EL PAIS (Spain), CLARIN (Argentina), REUTERS
MADRID – The showdown over Spain’s tottering economy continued Thursday, as embattled Prime Minister Mariano Rajoy unveiled a 13-billion euro package of austerity measures.
After a six-hour cabinet meeting, Rajoy’s government emerged with details of the budget for 2013, which appeared as a last ditch attempt to avoid a bailout, Reuters reported.
Facing one of the largest deficits in the beleagured euro zone, Spain will slash its ministry budgets by 8.9 percent and freeze public-sector wages for a third consecutive year.
Tensions remained high following Tuesday’s violent clashes between police and anti-austerity protestors, who tried to surround the Congress building in Madrid in opposition against looming budget cuts.
Spanish authorities have taken a hard-line approach with the protestors, dozens of whom were bloodied and beaten this week during clashes with riot police. Government officials congratulated police for their handling of the situation. Interior Minister Jorge Fernández Días blamed “extremely violent” demonstrators for the clashes.

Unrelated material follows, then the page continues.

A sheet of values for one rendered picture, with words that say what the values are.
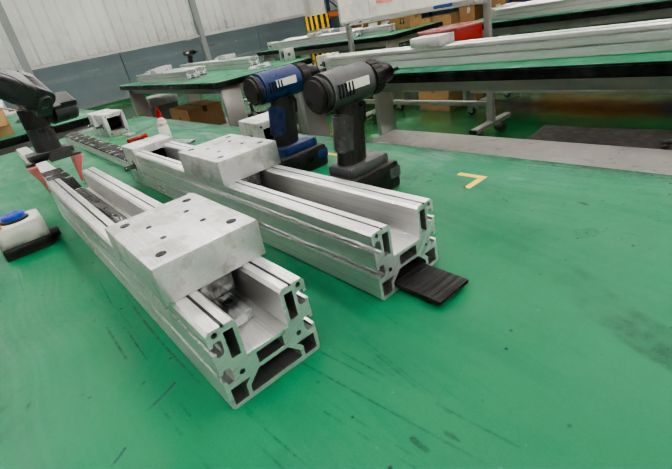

Protestors shot back, accusing the government of a clear case of police repression. Lashing out at what they describe as the “repressive agents of the regime,” members of a protest group called Plataforma En Pie said the police crack down was “unjustified” and caused “many injuries, including to a man in serious condition.”
Speaking Wednesday from New York, where he is participating in the UN General Assembly, Spanish President Mariano Rajoy criticized the “indignados,” as the protestors have been dubbed, and praised the quiet “majority of Spaniards who don’t protest, who don’t end up on the front pages of the newspapers,” El Pais reported.
But sure to raise tensions was Rajoy himself very much on the front page of the papers. The conservative leader, who has a reputation for high-end tastes, was immortalized enjoying a cigar on New York’s Sixth Avenue just as his government prepared to unveil the harsh austerity measures.